June 19, 2009

Something I have wanted for a long time...

A tattoo.

I know, I know. Why in the world would an almost 31 year old single mom want a tattoo?? I just do! I like the pain. No really, I want a small cross on my foot.It will be a symbol of my Faith in Jesus Christ. I am scared of the pain, but the way I see it is if I was able to give birth, I can take the pain! Plus it is going to be quick because it is only a small cross. So if any of my "many" readers have any advice for me, please let me know. I will post pictures of my new addition when I actually muster up the courage to do it.

Have a wonderful weekend!!! Try to stay cool in this Alabama heat!!

June 18, 2009

My heart is wide open...

I have learned and I am still learning every day, how important it is to have GOD as the center of your life.
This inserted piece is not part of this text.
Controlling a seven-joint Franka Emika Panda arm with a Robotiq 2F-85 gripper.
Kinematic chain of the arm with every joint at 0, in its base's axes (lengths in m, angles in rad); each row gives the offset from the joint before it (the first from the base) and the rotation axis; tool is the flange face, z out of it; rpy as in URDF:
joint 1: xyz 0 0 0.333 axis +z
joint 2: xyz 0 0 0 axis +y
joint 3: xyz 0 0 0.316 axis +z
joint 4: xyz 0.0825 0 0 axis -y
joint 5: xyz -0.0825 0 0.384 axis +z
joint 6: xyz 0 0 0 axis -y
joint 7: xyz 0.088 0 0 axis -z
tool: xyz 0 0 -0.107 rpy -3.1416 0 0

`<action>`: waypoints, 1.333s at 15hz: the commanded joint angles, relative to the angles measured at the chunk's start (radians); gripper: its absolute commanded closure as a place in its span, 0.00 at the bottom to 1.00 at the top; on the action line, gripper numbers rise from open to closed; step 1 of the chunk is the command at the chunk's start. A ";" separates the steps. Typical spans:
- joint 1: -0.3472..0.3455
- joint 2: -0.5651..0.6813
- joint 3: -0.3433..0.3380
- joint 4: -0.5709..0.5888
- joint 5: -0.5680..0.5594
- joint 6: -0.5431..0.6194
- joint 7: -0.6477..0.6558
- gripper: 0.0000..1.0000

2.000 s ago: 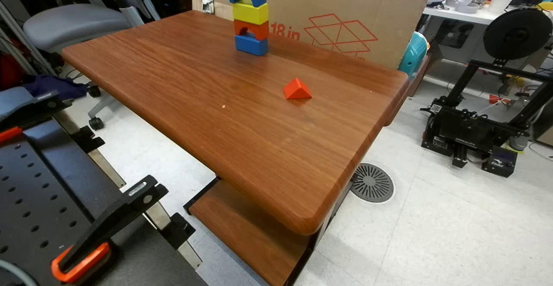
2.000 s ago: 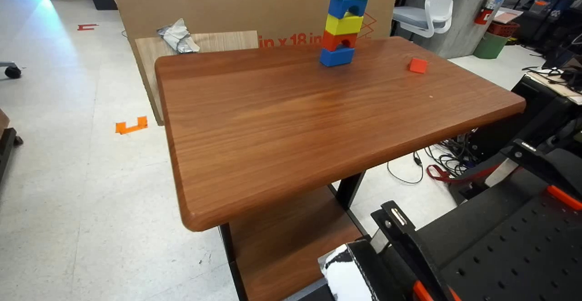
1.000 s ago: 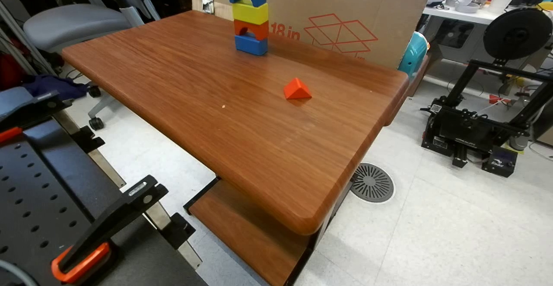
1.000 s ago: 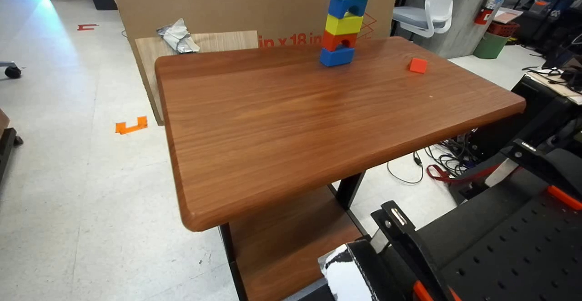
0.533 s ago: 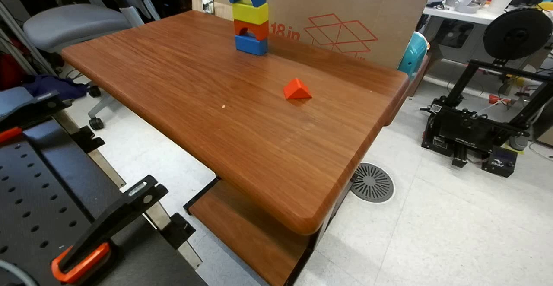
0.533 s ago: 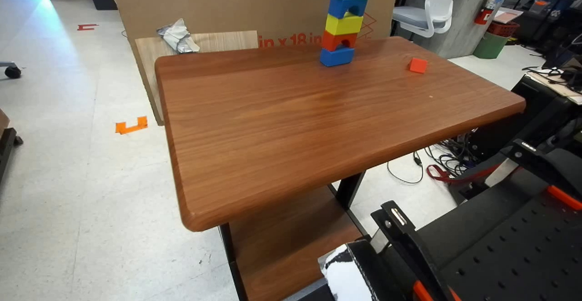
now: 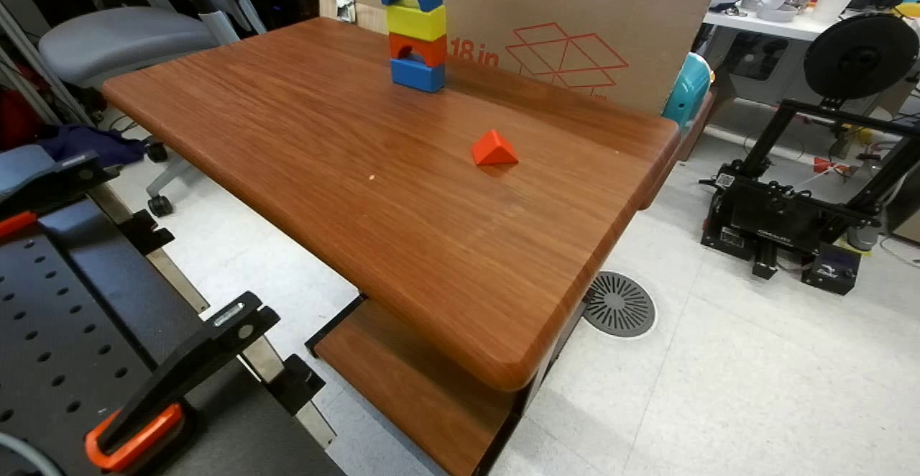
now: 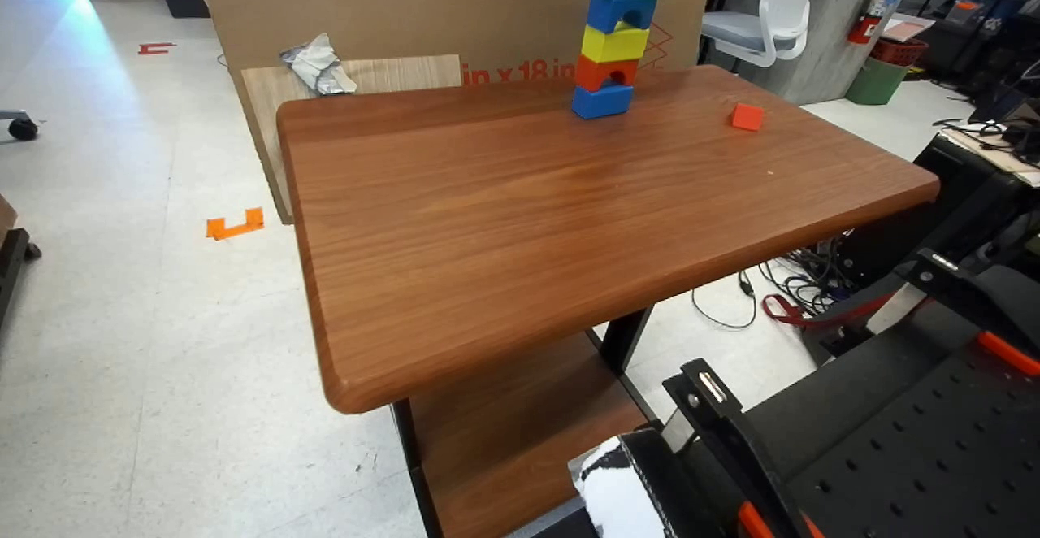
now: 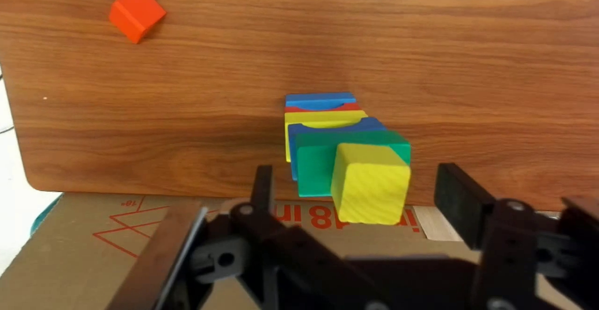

Everything on Earth is temporary. Your relationship with Christ is what you will have for an eternity. My heart and eyes opened today, when a friend talked to me about his walk with Christ and his girlfriend. He seems to have the right idea about how a relationship should be. When you like someone, you want to talk to and spend time with that person all the time... well at first anyways :). But during that time of "infatuation" and that feeling of "happiness" to always feel the need to in some way be with that person, your walk with Christ becomes faded (in some cases). And I am referring to myself in this message. Most importantly you have to make sure that the other person has a good relationship with Christ too or I promise you, there will be problems. No matter what happens in your life, Jesus Christ will ALWAYS be right by your side. People come and go during your life. People let you down and lift you up. But GOD is always there to hold your hand and listen to you. GOD is my best friend and my walk with him becomes greater everyday. I know that I need to spend more time with him and read The Word more. With all of this said, yes I one day want to find my soul mate on Earth. I want more children and I want to have a companion. But right now, GOD and Cooper are my priorities!! I have to be smart with all of my decisions and have to be a good role model for my sweet son. I have to live Christ-like for my son to walk in my footsteps. I know there will be struggles. I know that I will fail sometimes. I know that my son will always love me, because I am his mommy and I will always be there for him. Okay, here come the tears. I have 100% faith that GOD will always be in our lives and that HE WILL PROVIDE!!!